§ Task description: Your task is to copy the stretch of lines in the records below that begins with the line containing "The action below" and ends with the line containing "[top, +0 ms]", exactly as written, with nothing added.

Dataset excerpts:
== Segment start ==

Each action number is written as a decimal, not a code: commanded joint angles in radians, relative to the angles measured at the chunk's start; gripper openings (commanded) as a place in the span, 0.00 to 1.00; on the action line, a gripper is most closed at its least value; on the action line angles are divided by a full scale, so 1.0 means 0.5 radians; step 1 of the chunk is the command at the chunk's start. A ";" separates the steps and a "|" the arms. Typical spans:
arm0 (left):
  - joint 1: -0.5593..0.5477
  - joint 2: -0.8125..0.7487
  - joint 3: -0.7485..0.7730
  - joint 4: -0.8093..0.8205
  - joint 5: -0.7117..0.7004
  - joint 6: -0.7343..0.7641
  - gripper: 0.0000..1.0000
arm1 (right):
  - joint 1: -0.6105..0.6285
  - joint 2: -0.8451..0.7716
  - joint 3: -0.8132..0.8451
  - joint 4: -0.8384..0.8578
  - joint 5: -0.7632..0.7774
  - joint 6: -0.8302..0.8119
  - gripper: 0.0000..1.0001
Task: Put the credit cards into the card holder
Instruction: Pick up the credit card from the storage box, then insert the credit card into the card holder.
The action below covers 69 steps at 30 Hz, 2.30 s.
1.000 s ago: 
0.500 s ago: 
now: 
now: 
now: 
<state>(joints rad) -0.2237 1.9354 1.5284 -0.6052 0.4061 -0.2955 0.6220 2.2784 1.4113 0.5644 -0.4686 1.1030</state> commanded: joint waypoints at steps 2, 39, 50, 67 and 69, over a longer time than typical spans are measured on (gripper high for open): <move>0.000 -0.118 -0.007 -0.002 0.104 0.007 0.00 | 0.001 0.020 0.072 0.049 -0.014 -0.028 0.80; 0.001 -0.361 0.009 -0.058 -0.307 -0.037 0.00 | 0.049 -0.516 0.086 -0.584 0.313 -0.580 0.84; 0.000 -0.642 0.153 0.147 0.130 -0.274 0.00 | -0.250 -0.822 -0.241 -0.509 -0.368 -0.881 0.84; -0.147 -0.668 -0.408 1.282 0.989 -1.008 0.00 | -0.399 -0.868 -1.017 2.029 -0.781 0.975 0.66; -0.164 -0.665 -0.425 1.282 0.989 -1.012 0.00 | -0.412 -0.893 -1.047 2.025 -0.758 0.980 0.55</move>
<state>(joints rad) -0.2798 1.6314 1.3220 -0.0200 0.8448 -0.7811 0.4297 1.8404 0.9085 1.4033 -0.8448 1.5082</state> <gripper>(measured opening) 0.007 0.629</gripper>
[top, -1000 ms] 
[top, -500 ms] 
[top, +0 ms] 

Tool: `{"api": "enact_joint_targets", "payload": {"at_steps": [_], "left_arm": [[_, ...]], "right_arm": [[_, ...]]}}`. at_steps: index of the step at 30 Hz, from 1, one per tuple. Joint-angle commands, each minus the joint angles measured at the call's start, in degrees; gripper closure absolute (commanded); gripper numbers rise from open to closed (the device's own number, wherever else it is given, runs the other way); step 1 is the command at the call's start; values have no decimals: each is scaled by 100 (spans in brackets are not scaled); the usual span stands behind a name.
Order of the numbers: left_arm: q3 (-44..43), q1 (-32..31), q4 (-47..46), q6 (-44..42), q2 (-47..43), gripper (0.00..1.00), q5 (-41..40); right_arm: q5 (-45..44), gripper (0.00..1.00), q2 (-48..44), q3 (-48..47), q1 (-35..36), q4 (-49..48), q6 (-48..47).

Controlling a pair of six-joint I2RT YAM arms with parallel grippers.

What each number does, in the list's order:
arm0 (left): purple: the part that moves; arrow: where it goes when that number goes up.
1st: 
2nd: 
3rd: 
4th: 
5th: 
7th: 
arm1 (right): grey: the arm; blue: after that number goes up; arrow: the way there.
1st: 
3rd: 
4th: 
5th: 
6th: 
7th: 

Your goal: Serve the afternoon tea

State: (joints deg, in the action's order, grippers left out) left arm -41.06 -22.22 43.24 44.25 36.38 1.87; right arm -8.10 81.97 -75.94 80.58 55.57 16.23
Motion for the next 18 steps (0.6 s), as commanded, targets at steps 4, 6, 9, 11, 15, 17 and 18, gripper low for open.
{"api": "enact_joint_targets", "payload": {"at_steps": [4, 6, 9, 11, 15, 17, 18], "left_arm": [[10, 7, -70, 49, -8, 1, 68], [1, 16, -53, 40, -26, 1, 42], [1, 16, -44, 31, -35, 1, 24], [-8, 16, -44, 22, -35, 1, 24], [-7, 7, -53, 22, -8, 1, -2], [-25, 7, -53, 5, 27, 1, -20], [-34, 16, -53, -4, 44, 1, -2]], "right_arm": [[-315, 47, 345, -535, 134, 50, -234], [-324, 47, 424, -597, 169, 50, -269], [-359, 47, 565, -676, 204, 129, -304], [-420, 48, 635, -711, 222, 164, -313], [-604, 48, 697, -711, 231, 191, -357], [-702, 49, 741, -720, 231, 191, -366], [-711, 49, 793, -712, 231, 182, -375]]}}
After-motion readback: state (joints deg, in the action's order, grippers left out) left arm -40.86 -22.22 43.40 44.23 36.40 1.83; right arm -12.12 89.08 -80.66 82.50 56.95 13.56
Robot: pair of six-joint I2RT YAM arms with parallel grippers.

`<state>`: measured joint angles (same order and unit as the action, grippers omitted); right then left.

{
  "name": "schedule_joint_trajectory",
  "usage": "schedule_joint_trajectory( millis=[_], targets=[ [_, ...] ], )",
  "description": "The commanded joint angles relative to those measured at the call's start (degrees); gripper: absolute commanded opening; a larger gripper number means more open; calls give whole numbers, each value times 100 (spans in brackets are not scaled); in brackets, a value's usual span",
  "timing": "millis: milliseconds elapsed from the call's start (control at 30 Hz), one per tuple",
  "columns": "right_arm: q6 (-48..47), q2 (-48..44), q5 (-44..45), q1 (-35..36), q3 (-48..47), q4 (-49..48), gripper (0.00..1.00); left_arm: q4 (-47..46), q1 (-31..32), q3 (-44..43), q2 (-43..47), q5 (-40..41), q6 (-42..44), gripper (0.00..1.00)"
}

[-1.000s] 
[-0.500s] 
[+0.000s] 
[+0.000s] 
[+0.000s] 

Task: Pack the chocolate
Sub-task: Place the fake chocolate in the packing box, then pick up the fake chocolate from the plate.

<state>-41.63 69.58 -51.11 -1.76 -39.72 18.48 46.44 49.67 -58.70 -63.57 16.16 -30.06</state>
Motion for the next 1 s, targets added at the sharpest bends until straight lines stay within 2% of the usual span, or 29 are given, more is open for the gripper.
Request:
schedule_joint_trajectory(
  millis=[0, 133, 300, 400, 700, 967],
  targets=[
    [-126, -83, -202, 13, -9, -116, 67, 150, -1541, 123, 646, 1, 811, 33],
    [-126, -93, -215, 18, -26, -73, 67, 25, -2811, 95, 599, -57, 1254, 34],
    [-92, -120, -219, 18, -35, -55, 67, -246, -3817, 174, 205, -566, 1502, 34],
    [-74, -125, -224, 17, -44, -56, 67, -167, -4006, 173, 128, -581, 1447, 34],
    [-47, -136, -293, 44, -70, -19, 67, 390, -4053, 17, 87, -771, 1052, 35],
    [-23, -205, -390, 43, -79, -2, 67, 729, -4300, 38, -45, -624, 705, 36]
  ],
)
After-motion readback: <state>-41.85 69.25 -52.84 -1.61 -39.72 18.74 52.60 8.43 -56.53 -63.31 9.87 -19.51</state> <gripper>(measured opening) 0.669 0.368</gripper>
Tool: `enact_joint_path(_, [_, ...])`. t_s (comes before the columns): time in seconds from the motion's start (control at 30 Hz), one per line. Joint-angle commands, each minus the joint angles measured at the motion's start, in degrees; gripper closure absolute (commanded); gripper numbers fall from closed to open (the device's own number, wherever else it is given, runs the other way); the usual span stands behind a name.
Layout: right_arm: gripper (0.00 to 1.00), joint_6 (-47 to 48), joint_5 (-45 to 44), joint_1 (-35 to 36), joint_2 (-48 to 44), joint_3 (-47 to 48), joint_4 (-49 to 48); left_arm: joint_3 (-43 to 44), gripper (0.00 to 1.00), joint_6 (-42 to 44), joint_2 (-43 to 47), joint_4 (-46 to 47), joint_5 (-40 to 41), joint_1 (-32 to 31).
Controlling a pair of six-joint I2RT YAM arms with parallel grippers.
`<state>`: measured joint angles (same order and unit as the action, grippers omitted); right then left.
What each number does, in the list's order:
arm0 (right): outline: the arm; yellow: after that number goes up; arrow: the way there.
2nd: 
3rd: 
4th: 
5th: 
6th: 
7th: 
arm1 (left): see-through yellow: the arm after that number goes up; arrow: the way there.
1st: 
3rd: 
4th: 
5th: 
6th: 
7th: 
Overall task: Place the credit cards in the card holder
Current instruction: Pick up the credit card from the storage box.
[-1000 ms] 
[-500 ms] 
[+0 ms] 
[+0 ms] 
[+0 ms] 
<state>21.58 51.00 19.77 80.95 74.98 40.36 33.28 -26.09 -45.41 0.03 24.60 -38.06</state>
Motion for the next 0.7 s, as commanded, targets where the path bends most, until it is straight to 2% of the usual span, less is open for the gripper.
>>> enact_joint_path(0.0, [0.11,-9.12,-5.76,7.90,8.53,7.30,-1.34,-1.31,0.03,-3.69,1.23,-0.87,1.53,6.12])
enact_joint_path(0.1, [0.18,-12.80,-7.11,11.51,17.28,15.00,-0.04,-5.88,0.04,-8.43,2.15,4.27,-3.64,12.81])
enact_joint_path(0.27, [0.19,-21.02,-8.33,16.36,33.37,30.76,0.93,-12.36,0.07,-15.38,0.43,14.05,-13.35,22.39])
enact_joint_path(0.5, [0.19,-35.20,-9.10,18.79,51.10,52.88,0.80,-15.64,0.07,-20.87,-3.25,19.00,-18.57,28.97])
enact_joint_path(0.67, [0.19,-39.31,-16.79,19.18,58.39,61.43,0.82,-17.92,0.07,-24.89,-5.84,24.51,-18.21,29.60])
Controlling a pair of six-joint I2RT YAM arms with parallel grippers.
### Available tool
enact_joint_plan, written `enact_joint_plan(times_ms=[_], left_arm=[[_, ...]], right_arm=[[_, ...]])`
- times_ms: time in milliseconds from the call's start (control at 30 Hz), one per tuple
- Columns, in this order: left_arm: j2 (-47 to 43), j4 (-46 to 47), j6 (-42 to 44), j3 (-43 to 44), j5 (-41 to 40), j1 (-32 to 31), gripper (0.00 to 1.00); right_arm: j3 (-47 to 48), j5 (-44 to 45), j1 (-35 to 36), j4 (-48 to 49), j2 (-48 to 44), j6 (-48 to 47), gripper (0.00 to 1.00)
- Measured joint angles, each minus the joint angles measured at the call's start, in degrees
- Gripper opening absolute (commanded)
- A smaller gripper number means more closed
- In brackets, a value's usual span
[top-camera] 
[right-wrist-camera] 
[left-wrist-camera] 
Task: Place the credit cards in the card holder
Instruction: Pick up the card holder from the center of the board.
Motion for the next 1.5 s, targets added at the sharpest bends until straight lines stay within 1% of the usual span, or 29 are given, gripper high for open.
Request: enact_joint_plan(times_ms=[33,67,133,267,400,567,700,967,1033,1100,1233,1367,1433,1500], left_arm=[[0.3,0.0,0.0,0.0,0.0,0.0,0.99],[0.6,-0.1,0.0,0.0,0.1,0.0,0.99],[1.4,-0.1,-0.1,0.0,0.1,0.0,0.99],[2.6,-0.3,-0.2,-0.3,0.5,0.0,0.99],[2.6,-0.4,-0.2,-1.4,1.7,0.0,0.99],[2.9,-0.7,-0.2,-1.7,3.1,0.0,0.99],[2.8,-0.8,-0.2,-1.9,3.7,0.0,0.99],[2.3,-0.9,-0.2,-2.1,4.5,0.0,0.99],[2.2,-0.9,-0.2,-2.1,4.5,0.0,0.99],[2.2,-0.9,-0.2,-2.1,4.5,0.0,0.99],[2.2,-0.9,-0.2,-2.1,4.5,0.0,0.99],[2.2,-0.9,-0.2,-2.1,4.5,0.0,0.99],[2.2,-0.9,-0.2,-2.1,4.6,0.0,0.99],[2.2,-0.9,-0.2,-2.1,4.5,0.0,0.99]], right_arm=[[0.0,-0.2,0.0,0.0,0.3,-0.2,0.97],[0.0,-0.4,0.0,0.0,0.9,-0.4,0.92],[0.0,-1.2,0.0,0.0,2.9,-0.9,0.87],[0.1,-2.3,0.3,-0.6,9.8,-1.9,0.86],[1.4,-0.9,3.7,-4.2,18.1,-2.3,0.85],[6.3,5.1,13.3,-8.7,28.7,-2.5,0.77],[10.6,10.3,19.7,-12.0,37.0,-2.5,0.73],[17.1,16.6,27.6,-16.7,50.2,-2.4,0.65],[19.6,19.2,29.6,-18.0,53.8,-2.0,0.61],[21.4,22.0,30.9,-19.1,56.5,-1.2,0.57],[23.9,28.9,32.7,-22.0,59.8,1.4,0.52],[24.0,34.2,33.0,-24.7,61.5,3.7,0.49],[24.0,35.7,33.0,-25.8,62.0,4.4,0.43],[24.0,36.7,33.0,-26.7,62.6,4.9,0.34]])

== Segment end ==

§ Problem solution:
The action below covers 69 steps at 30 Hz, 2.30 s.
1.000 s ago: 
0.500 s ago: 
now: 
now: 
now: 
<state>(joints rad) -0.2237 1.9354 1.5284 -0.6052 0.4061 -0.2955 0.6220 2.2784 1.4113 0.5644 -0.4686 1.1030</state> commanded: joint waypoints at steps 2, 39, 50, 67 and 69, over a longer time than typical spans are measured on (gripper high for open): <move>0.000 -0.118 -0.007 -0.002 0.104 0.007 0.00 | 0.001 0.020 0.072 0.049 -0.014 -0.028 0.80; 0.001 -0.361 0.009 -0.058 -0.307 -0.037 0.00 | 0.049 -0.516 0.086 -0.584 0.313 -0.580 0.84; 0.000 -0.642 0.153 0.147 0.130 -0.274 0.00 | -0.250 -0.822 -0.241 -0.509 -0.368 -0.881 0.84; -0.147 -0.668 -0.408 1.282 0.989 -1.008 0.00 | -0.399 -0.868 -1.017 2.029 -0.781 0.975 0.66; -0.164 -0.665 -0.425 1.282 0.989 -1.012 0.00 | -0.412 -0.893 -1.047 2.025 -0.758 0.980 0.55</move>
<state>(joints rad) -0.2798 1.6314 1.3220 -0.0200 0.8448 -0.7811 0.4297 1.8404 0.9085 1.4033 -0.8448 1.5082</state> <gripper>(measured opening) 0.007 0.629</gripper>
[top, -1000 ms] 
[top, -500 ms] 
[top, +0 ms] 

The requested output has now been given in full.